Problem statement: Reproduce the data in full, exactly.

::::::::::

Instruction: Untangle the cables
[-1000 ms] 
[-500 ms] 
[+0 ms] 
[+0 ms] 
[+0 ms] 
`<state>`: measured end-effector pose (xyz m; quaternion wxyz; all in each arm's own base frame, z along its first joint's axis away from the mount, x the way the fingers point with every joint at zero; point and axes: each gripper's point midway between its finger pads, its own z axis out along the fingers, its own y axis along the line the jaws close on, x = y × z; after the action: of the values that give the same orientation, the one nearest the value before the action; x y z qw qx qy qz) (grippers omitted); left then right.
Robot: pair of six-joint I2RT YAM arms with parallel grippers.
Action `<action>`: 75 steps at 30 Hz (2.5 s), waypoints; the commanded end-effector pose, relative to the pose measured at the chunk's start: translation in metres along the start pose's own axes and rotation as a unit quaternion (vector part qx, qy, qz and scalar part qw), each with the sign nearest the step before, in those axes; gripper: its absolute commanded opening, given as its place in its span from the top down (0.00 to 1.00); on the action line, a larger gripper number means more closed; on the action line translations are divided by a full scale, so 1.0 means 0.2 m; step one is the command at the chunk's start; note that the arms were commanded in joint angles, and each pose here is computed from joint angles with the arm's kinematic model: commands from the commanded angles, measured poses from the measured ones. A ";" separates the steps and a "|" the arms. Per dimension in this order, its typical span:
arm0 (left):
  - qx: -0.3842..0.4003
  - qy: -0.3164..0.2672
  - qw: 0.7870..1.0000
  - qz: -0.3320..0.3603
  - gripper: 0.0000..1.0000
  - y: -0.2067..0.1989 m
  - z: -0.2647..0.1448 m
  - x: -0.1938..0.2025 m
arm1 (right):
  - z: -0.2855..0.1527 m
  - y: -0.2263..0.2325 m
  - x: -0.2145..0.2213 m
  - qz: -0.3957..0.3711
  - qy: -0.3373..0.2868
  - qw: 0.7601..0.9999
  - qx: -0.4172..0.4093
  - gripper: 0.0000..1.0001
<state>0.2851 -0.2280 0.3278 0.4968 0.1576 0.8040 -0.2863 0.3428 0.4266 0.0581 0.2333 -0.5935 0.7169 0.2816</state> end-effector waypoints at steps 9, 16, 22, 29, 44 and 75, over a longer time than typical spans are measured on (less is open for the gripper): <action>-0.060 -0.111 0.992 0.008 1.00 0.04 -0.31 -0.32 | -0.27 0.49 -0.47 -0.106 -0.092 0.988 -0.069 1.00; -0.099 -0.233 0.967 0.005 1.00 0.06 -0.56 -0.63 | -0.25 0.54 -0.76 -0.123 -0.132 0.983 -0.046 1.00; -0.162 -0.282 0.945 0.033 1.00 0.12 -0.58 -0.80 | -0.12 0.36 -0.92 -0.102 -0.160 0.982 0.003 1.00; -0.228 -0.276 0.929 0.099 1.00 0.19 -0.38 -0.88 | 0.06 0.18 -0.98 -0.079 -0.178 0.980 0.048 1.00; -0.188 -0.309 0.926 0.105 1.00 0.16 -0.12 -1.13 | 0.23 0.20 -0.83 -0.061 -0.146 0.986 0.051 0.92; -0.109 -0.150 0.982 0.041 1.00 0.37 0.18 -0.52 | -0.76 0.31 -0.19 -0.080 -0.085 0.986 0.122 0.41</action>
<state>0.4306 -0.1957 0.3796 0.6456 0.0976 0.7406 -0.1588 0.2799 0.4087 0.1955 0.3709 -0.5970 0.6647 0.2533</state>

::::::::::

Exercise answer:
Instruction: Untangle the cables
[-1000 ms] 
[-500 ms] 
[+0 ms] 
[+0 ms] 
[+0 ms] 
`<state>`: measured end-effector pose (xyz m; quaternion wxyz; all in each arm's own base frame, z along its first joint's axis away from the mount, x the way the fingers point with every joint at zero; point and axes: each gripper's point midway between its finger pads, its own z axis out along the fingers, its own y axis along the line the jaws close on, x = y × z; after the action: of the values that give the same orientation, the one nearest the value before the action; x y z qw qx qy qz) (grippers omitted); left then right.
Robot: pair of six-joint I2RT YAM arms with parallel grippers.
Action `<action>`: 75 steps at 30 Hz (2.5 s), waypoints; the commanded end-effector pose, relative to the pose measured at the chunk's start: translation in metres along the start pose's own axes and rotation as a unit quaternion (vector part qx, qy, qz and scalar part qw), each with the sign nearest the step before, in those axes; gripper: its absolute commanded opening, given as its place in its span from the top down (0.00 to 1.00); on the action line, a larger gripper number means more closed; on the action line translations are divided by a full scale, so 1.0 means 0.2 m; step one is the command at the chunk's start; note that the arms were commanded in joint angles, and each pose here is computed from joint angles with the arm's kinematic model: commands from the commanded angles, measured poses from the measured ones. A ";" separates the steps and a "|" the arms. Per dimension in this order, its typical span:
arm0 (left):
  - qx: -0.3842..0.4003
  - qy: -0.3164..0.2672
  - qw: 0.7870..1.0000
  - qz: -0.3320..0.3603
  - gripper: 0.0000..1.0000
  - y: -0.2067..0.1989 m
  - z: -0.2647..0.1448 m
  - x: -0.1938..0.2025 m
arm1 (right):
  - z: -0.2855..0.1527 m
  - y: -0.2263..0.2325 m
  - x: -0.2145..0.2213 m
  - qz: -0.3957..0.3711
  - qy: -0.3373..0.2868
  - qw: 0.7601..0.9999
  - qx: -0.4172..0.4093
  - gripper: 0.0000..1.0001
<state>0.2851 -0.2280 0.3278 0.4968 0.1576 0.8040 -0.2863 0.3428 0.4266 0.0581 0.2333 -0.5935 0.7169 0.2816</state> end-effector waypoints at steps 9, 16, 22, 29, 44 and 75, over a longer time than typical spans are measured on (less is open for the gripper): <action>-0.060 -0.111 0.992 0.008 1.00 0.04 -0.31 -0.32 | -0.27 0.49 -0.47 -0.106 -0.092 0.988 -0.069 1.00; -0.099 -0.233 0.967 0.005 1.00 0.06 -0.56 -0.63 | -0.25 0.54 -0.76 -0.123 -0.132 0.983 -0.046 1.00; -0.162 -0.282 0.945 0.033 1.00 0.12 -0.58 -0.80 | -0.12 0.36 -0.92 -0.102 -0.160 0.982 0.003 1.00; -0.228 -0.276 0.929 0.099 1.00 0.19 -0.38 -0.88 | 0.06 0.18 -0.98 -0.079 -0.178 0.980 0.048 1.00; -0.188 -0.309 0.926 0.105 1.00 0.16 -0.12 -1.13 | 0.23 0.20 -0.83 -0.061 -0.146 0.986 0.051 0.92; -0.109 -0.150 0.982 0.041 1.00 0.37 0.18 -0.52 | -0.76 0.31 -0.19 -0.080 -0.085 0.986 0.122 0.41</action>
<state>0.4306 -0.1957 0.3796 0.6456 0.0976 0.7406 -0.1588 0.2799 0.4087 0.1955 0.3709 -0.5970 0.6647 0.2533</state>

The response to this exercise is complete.